"""

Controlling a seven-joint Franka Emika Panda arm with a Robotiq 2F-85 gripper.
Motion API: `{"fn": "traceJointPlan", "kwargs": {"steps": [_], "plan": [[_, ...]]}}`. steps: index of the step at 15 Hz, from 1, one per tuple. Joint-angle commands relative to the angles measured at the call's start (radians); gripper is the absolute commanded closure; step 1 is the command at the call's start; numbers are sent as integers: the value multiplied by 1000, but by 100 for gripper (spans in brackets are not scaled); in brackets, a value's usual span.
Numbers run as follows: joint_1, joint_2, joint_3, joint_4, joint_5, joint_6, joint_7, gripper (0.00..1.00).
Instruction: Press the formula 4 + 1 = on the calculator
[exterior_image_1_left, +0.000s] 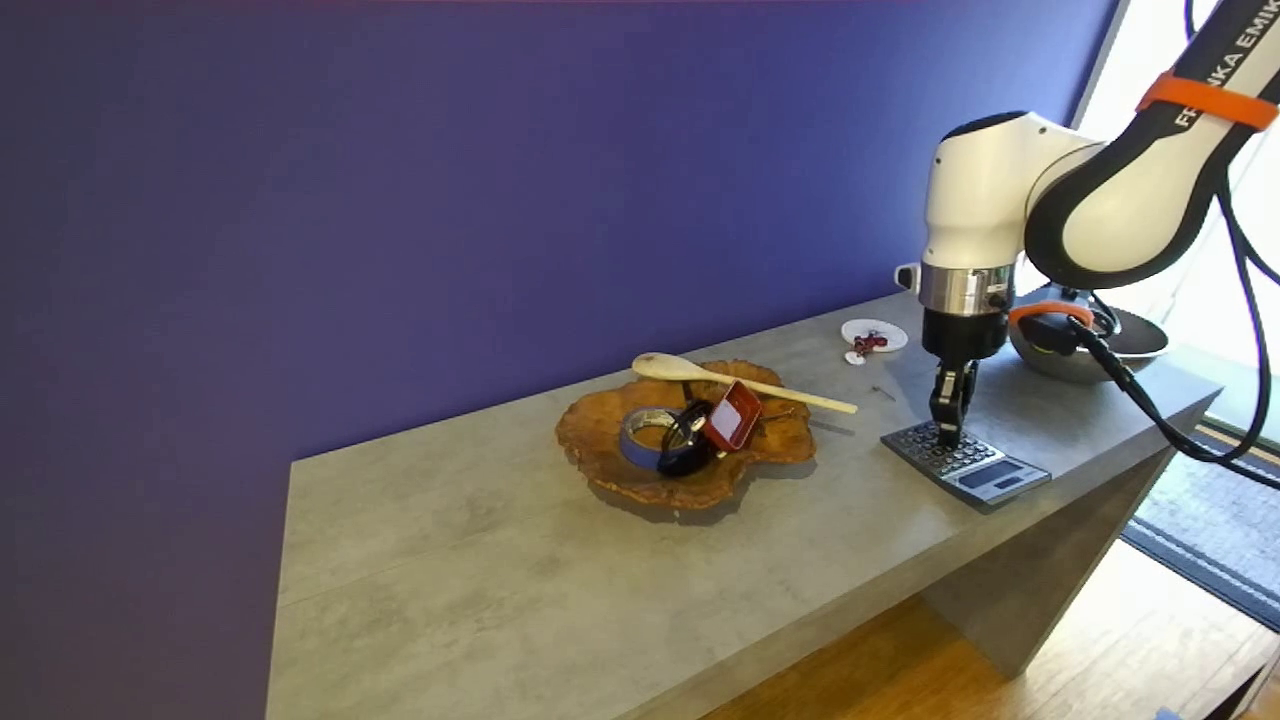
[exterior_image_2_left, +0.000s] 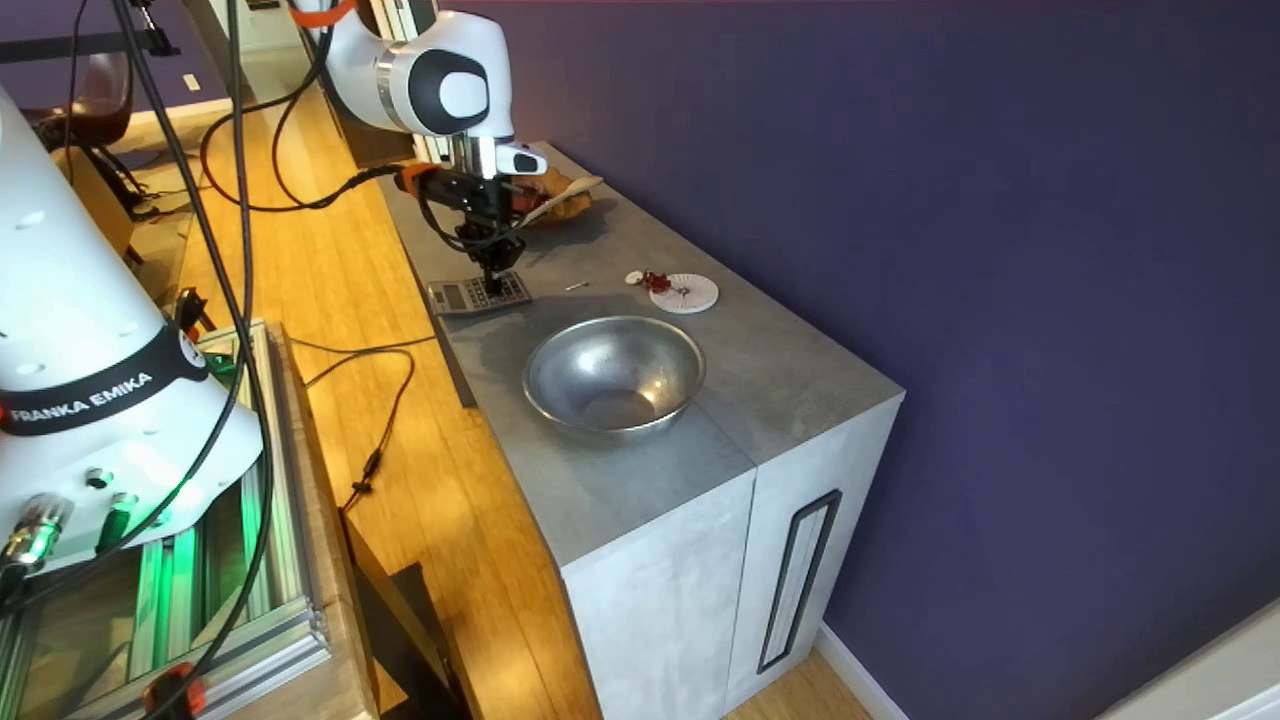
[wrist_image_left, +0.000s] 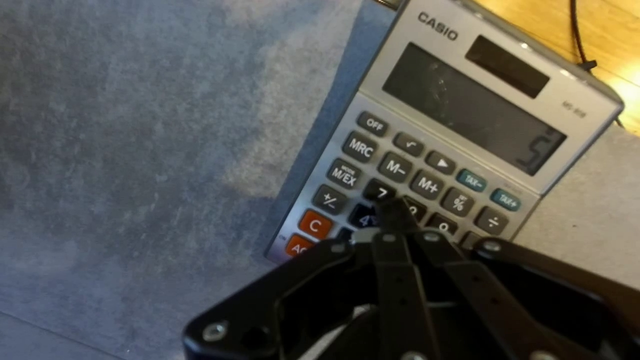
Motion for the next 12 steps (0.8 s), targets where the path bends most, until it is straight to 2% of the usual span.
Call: {"fn": "traceJointPlan", "kwargs": {"steps": [1,12], "plan": [[-10,49,13,39,-11,-11,-8,100],[-11,87,17,88,-11,-80,-12,100]]}}
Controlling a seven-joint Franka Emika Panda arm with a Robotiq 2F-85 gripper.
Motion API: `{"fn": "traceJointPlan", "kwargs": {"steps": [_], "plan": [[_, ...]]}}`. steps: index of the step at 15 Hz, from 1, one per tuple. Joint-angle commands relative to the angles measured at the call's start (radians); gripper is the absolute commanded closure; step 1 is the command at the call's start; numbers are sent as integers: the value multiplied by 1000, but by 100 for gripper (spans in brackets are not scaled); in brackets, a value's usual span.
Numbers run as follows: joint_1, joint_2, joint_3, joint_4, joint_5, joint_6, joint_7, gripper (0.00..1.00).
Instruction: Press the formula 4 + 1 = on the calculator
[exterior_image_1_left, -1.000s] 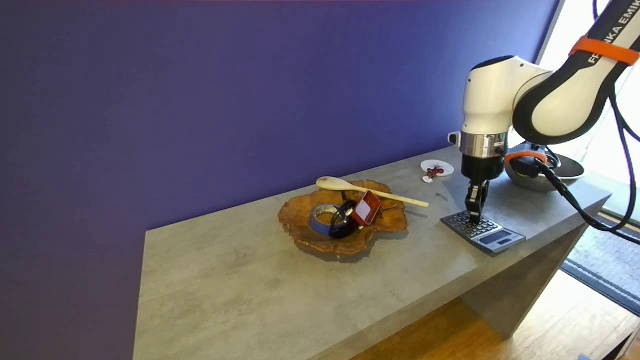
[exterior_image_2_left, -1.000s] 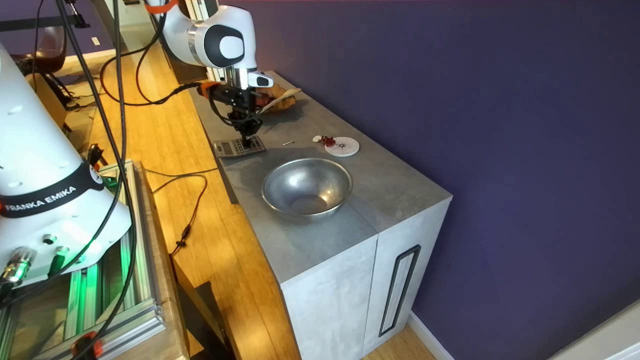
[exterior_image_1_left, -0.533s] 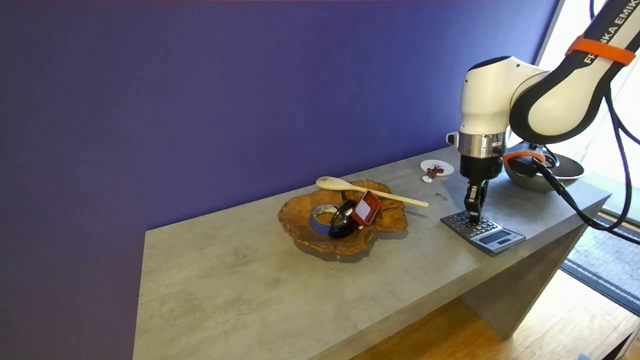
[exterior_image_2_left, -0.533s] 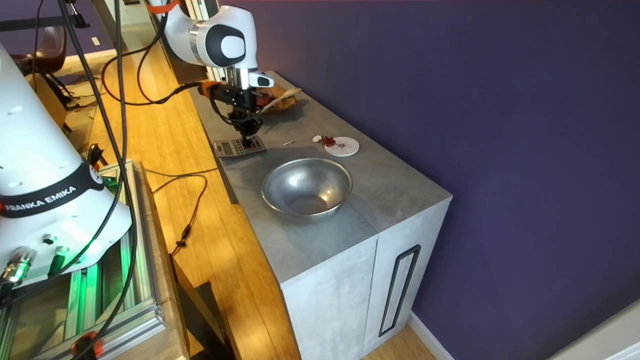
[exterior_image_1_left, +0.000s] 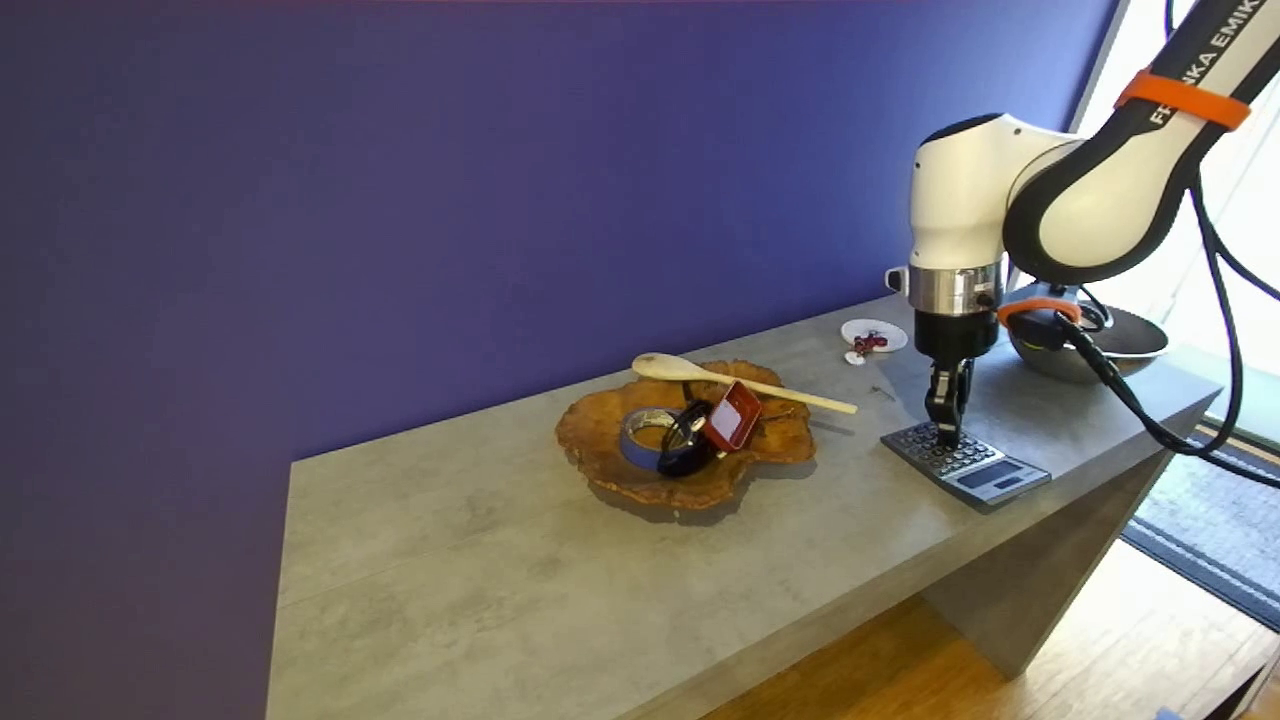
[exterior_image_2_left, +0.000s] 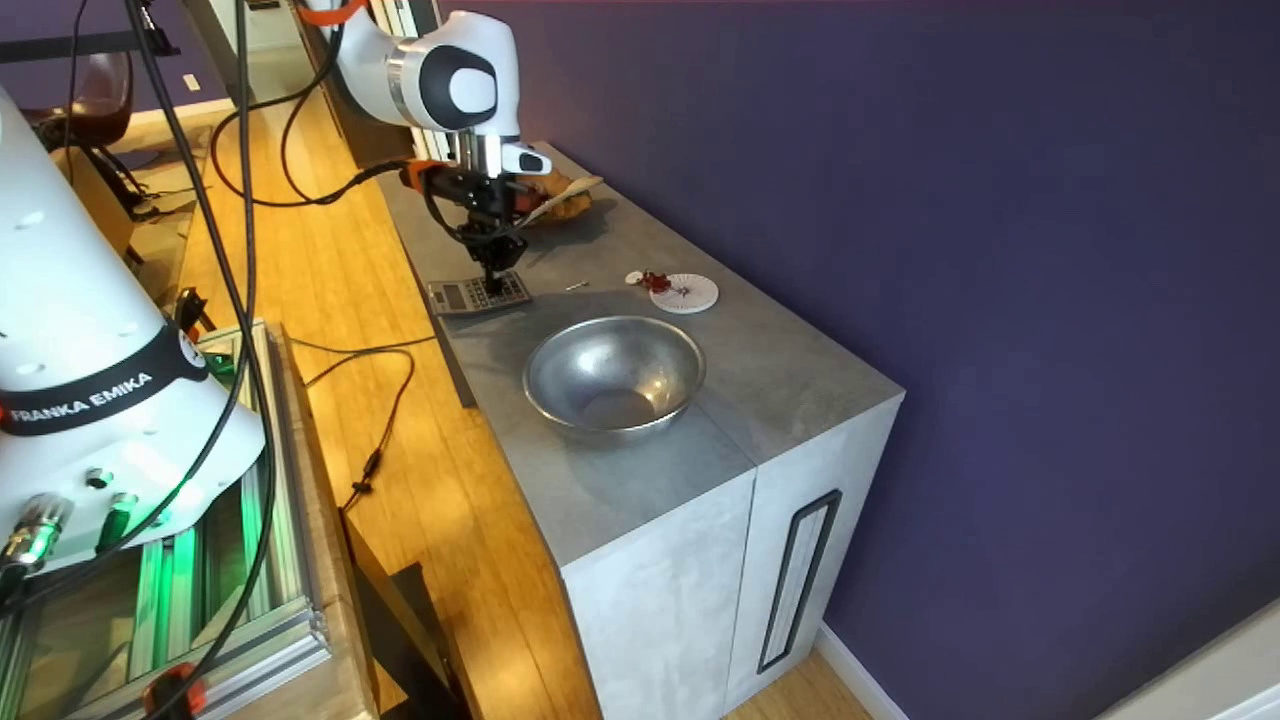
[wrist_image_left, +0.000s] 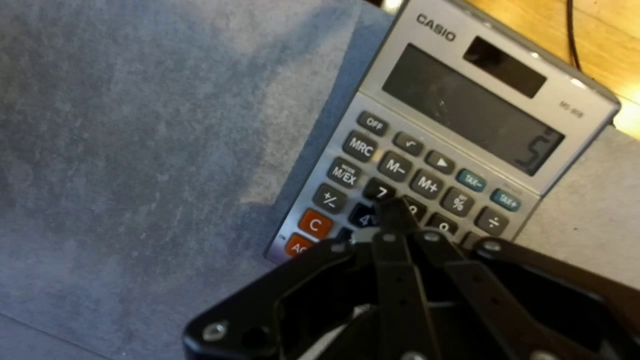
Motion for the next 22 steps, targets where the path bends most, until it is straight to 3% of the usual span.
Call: {"fn": "traceJointPlan", "kwargs": {"steps": [1,22], "plan": [[-14,59,17,33,-7,4,-12,100],[-14,-96,21,-63,-8,68,0,100]]}}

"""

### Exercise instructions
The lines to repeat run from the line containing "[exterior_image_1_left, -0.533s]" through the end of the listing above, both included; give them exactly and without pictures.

### Solution to the exercise
[exterior_image_1_left, -0.533s] 
[exterior_image_2_left, -0.533s] 
[exterior_image_1_left, +0.000s] 
[exterior_image_2_left, +0.000s] 
[wrist_image_left, +0.000s] 
Motion for the next 22 steps, targets where the path bends most, until it is straight to 3% of the usual span.
Call: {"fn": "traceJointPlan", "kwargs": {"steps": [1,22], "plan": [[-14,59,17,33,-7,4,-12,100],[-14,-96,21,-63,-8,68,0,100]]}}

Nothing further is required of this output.